In [15]:
# Imports, as always...
from os import listdir, makedirs, path
import pandas as pd
from tqdm.notebook import tqdm

from sklearn import preprocessing
import numpy as np
import os
import copy
import pickle

In [None]:
# Random seed.
np.random.seed(42)

# Fingerprint Classification

This notebook aims to replicate and advance the approaches to classification in [Martina et al. (2021)](https://arxiv.org/pdf/2109.11405), in which an SVM is used to binarily classify whether a given classical measurement was or was not produced by a given quantum circuit.

This is a simple task which, when taken together with their *very* small circuit, yields for near perfect accuracy. Here, we will complicate things to push the capability of the models to investigate more thoroughly what may or may not be possible with regard to classifying the membership of a quantum state to a quantum device by its "noise fingerprint". 

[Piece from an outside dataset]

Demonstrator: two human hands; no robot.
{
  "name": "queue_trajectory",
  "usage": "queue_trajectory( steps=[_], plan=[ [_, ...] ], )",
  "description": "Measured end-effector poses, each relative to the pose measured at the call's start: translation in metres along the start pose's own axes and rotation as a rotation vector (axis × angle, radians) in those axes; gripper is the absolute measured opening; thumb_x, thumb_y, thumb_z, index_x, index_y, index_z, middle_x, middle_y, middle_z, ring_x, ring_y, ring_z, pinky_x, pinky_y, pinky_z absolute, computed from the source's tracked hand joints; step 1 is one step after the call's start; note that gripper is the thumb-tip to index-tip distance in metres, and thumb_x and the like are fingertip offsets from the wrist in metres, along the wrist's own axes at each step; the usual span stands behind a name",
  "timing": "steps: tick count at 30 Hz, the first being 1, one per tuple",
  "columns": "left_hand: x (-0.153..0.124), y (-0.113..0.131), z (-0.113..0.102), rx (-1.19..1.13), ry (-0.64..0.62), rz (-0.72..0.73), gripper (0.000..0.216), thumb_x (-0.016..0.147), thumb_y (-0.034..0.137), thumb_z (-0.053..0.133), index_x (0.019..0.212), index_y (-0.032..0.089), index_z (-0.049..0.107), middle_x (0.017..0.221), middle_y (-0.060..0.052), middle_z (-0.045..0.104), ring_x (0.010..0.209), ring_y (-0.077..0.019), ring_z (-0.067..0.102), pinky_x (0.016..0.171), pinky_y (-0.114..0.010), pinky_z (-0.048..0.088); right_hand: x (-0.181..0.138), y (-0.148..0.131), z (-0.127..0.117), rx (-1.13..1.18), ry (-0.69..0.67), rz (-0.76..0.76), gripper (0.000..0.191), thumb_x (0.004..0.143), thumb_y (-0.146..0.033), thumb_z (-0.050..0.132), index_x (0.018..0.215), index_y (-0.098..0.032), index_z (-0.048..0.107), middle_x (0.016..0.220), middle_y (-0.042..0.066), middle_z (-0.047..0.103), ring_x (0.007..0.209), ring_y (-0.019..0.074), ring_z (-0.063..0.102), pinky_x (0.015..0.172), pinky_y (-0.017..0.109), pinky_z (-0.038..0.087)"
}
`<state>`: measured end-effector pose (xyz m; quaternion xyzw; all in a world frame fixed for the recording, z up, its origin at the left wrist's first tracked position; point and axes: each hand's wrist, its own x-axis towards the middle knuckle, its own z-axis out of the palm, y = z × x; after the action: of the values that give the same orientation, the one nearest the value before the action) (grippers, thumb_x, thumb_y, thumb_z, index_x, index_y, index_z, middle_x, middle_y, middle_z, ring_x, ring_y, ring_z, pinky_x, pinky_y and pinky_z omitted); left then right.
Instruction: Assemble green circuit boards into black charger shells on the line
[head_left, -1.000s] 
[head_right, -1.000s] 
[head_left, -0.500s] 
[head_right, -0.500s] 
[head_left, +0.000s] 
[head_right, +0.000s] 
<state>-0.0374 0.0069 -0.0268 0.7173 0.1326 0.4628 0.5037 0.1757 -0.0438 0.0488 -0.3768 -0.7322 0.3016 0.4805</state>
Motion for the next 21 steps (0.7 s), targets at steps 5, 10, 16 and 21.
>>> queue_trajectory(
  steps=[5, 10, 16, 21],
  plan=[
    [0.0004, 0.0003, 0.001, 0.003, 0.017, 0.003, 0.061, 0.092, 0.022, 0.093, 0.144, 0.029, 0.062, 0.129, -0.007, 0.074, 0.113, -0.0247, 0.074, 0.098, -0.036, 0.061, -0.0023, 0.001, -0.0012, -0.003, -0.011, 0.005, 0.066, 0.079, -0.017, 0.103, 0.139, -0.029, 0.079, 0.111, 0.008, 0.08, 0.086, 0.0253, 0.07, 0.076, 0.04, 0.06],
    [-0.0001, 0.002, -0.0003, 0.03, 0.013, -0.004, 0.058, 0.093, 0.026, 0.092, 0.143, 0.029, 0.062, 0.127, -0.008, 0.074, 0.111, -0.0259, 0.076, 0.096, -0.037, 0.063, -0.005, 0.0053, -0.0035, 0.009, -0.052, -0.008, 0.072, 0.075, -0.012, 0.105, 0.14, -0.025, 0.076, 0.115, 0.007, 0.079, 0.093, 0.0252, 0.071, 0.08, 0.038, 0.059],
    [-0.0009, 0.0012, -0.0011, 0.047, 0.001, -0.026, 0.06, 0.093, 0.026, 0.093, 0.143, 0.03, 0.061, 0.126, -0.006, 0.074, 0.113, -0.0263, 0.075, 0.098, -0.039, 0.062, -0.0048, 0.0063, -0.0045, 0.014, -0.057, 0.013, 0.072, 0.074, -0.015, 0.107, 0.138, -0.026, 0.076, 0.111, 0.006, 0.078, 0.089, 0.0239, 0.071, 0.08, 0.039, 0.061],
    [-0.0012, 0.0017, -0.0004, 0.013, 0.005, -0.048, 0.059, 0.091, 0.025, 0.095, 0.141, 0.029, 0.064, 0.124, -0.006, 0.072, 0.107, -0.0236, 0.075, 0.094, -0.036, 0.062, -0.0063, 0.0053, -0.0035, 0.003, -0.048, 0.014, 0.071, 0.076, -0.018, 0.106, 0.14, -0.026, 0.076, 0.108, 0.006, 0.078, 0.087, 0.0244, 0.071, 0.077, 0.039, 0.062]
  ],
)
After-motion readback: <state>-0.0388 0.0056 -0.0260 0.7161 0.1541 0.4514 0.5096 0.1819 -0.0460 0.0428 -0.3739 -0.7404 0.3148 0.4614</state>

The ideas fitting into the work of this notebook are as follows:
- *Multi-class classification*. Using the data produced by Martina et al. (2021), can we present a multi-class prediction model that is not given any bias towards any particular model -- given a measurement of a quantum state, which device produced it?
- *Larger/deeper circuits*. How does the performance degrade as the number of qubits increases, or as the circuit depth increases?
- *Noise severity analysis*. Under which severities/forms of noise is performance best? Ideally, we can produce a visualisation of performance (e.g. accuracy) vs. noise intensity/severity. We might expect poor performance with little/no noise (not enough distinguishing information between membership classes), good performance with moderate noise, then poor performance again with large amounts of noise (too much randomness).

For clarity, 'membership to a quantum device' in this context refers to 'being produced by that device'.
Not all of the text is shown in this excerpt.